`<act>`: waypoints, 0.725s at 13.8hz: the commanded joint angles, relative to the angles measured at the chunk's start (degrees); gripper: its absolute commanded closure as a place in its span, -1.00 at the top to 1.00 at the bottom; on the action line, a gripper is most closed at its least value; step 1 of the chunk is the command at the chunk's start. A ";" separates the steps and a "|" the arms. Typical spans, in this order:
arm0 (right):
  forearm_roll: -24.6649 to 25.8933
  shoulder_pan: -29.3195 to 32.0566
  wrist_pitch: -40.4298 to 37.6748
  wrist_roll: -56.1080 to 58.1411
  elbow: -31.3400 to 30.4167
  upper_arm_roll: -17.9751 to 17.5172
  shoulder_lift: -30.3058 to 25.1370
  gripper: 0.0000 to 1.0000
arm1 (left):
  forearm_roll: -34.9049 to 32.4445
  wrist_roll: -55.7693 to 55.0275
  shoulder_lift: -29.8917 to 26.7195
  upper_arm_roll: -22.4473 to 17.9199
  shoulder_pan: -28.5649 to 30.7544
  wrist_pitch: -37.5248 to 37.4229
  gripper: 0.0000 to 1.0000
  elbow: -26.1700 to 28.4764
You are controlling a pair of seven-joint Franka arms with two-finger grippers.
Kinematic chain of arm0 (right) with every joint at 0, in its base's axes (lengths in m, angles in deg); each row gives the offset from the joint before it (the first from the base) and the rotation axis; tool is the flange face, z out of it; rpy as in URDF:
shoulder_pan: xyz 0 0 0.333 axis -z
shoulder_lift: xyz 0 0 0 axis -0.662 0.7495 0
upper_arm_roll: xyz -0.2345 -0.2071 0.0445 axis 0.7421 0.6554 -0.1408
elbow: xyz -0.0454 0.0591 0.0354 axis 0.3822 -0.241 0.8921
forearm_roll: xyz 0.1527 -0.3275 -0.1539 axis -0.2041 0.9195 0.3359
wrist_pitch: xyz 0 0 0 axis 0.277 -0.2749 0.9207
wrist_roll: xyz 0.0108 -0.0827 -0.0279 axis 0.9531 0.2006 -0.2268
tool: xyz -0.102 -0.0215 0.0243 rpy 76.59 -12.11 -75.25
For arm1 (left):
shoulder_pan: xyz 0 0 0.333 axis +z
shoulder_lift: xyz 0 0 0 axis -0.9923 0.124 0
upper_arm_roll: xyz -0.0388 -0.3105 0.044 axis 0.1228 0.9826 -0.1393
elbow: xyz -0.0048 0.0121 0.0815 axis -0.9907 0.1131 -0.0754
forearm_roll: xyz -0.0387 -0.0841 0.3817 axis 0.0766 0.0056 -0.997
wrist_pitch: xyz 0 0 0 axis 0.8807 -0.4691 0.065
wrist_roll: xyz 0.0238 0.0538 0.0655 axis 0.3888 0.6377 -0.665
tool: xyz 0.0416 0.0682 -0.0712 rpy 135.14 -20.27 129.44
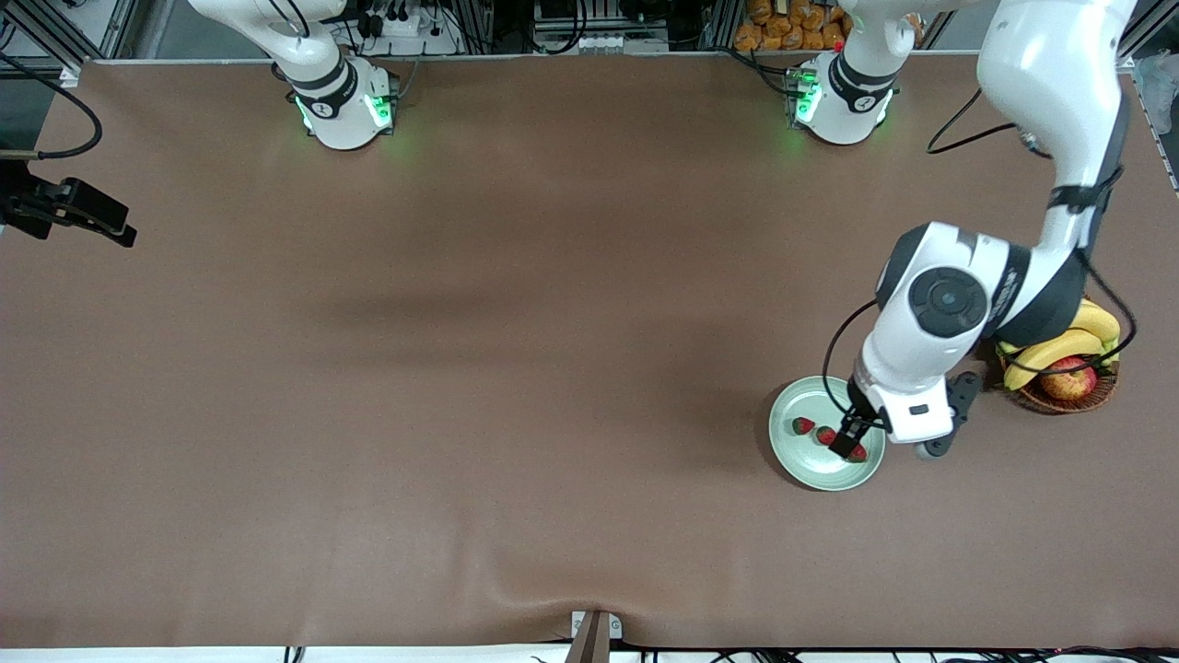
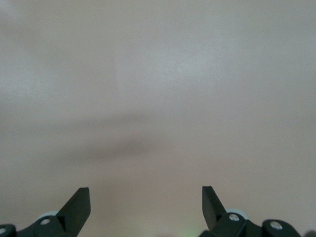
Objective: Collect all strawberries into plate
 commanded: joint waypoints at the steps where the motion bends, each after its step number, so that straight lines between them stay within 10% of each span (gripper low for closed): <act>1: 0.20 -0.20 -0.26 0.21 -0.25 0.32 -0.33 1.00 | 2.95 6.82 -6.03 0.77 0.75 -4.65 1.00 0.93; 10: 0.20 -0.12 -0.35 0.30 -0.25 0.41 -0.33 1.00 | 17.98 41.36 -22.81 1.04 4.16 -27.16 1.00 -0.30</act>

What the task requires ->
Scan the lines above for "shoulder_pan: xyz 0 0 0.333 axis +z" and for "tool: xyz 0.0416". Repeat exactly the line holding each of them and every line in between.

Response box ->
shoulder_pan: xyz 0 0 0.333 axis +z
shoulder_lift: xyz 0 0 0 axis -0.9923 0.124 0
upper_arm_roll: xyz -0.0388 -0.3105 0.044 axis 0.1228 0.9826 -0.1393
elbow: xyz -0.0048 0.0121 0.0815 axis -0.9907 0.1131 -0.0754
forearm_roll: xyz -0.0387 -0.0841 0.3817 axis 0.0766 0.0056 -0.997
wrist_pitch: xyz 0 0 0 axis 0.8807 -0.4691 0.065
wrist_roll: xyz 0.0238 0.0538 0.0655 axis 0.3888 0.6377 -0.665
tool: xyz 0.0416 0.0682 -0.0712 rpy 135.14 -20.27 129.44

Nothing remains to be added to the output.